Checking and copying other encyclopedias is futile activity.
Mathematics is excersice of mind, and product of mind, that is why it is better if one posts his own original ideas, in the context of what he already knows, in an environment where everybody can check them out :-)

> And please do NOT open entries on topics that you don't understand or feel yourself incompetent to reply. Simply copying a topic from other encyclopedia is likely to put you in such position where the one who created the entry will be not able to reply to subtle questions on the topic.

I definitely agree with this.

> Checking and copying other encyclopedias is futile activity.

I do not think we are seeing eye to eye here. If I remember correctly, the reason that akrowne proposed looking at the encyclopedia was so that we could see concepts they defined that we were missing. It would actually be possible for us to use their list of entries to come up with ideas to add to PM without even looking at a single article in the other encyclopedia. I definitely agree that copying is a bad idea, but not necessarily checking.

I want to highlight part of dankomed post, since his words describe exactly how I feel about Planetmath.

dankomed said:
>I believe that such a search of other encyclopedia would useless, or futile excercise. WHY? Well, I am also editor in Wikipedia, and what is good in Wikipedia is that everybody creates entries on what he likes, on what is his interest, and on what he has spent say a lot of time of "reading, studying, and deeper digging". So I believe it is better if mathematicians here in PlanetMath just write on topic where they are involved, and create entries on all kind of topics and on subjects that may look minor now, but could be of great interest later. Paid encyclopedia cannot achieve this variety of topics covered.
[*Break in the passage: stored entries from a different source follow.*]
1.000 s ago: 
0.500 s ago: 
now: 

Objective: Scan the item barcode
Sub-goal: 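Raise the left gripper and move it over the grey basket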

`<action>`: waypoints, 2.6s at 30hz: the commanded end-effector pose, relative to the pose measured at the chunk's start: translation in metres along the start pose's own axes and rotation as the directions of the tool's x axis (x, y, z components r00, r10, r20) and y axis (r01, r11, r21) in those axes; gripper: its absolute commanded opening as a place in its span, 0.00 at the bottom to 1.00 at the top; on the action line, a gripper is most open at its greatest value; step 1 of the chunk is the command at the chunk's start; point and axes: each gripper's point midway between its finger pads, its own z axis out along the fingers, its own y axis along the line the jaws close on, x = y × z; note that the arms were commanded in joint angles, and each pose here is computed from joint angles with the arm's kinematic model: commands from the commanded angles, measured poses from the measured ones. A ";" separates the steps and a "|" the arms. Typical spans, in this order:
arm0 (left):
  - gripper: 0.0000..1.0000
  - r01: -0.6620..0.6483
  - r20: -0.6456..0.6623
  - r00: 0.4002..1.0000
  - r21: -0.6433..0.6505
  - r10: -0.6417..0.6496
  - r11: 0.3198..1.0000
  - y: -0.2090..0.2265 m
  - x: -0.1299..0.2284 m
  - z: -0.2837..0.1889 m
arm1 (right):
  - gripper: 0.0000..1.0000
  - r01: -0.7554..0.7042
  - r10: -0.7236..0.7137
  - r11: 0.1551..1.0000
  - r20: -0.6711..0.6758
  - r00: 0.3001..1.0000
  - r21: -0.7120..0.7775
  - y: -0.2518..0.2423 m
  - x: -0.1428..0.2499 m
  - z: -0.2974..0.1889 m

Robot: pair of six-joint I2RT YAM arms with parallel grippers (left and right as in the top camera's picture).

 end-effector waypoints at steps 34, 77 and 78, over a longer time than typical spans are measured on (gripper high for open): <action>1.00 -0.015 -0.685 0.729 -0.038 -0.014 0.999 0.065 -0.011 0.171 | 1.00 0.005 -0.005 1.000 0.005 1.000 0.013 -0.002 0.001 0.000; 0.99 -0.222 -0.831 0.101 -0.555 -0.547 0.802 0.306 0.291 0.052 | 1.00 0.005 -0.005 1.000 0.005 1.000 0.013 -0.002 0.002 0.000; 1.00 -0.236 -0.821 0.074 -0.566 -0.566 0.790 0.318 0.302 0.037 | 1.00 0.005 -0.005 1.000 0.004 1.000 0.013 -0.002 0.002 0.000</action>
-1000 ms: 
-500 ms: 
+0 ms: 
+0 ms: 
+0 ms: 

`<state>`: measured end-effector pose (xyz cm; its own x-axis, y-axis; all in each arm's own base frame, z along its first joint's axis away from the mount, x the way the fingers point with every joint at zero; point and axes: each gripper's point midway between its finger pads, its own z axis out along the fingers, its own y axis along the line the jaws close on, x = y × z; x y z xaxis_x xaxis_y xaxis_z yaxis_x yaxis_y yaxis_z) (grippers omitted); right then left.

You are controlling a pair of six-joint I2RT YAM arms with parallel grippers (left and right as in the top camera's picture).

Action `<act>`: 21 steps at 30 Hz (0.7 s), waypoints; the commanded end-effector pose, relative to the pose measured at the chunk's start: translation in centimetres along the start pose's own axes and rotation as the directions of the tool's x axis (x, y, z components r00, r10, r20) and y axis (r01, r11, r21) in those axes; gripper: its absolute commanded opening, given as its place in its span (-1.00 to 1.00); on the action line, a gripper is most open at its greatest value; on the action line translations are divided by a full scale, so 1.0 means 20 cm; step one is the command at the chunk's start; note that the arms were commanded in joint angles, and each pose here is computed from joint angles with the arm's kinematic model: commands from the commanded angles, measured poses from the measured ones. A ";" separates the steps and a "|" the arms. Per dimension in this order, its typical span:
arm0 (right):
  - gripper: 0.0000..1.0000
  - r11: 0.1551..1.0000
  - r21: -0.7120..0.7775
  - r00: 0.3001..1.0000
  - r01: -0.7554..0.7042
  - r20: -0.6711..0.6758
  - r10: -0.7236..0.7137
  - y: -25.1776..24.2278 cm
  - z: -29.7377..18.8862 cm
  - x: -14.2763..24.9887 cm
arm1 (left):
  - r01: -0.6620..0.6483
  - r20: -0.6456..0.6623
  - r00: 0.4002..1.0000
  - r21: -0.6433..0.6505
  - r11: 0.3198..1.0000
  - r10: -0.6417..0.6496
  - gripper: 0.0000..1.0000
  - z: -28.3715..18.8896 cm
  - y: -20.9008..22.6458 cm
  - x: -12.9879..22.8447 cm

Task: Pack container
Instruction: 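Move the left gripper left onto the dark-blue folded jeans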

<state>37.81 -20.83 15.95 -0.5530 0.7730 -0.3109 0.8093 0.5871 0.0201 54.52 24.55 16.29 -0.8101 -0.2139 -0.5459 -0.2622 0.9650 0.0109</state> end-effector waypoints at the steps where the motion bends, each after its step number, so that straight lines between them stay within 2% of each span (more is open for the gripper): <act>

>And please do NOT open entries on topics that you don't understand or feel yourself incompetent to reply. Simply coping a topic from other encyclopedia is likely to put you in such position where the one who created the entry will be not able to reply to subtle questions on the topic.

> I want to highlight part of dankomed post, since his words
> describe exactly how I feel about Planetmath.

Me too.

> >And please do NOT open entries on topics that you don't
> understand or feel yourself incompetent to reply. Simply
> coping a topic from other encyclopedia is likely to put you
> in such position where the one who created the entry will be
> not able to reply to subtle questions on the topic.

And the same goes for adopting entries.

> Well, I am also editor in Wikipedia, and what is good in Wikipedia is that everybody creates entries on what he likes, on what is his interest, ... So I believe it is better if mathematicians here in PlanetMath just write on topic where they are involved, and create entries on all kind of topics and on subjects that may look minor now, but could be of great interest later.
>

I don't remember where I read that Wikipedia has more info on the Dominion War of the last season of Star Trek: Deep Space Nine than it has on the First Congo War. Though in all fairness, we also have to ask: which of these is more likely to be looked up?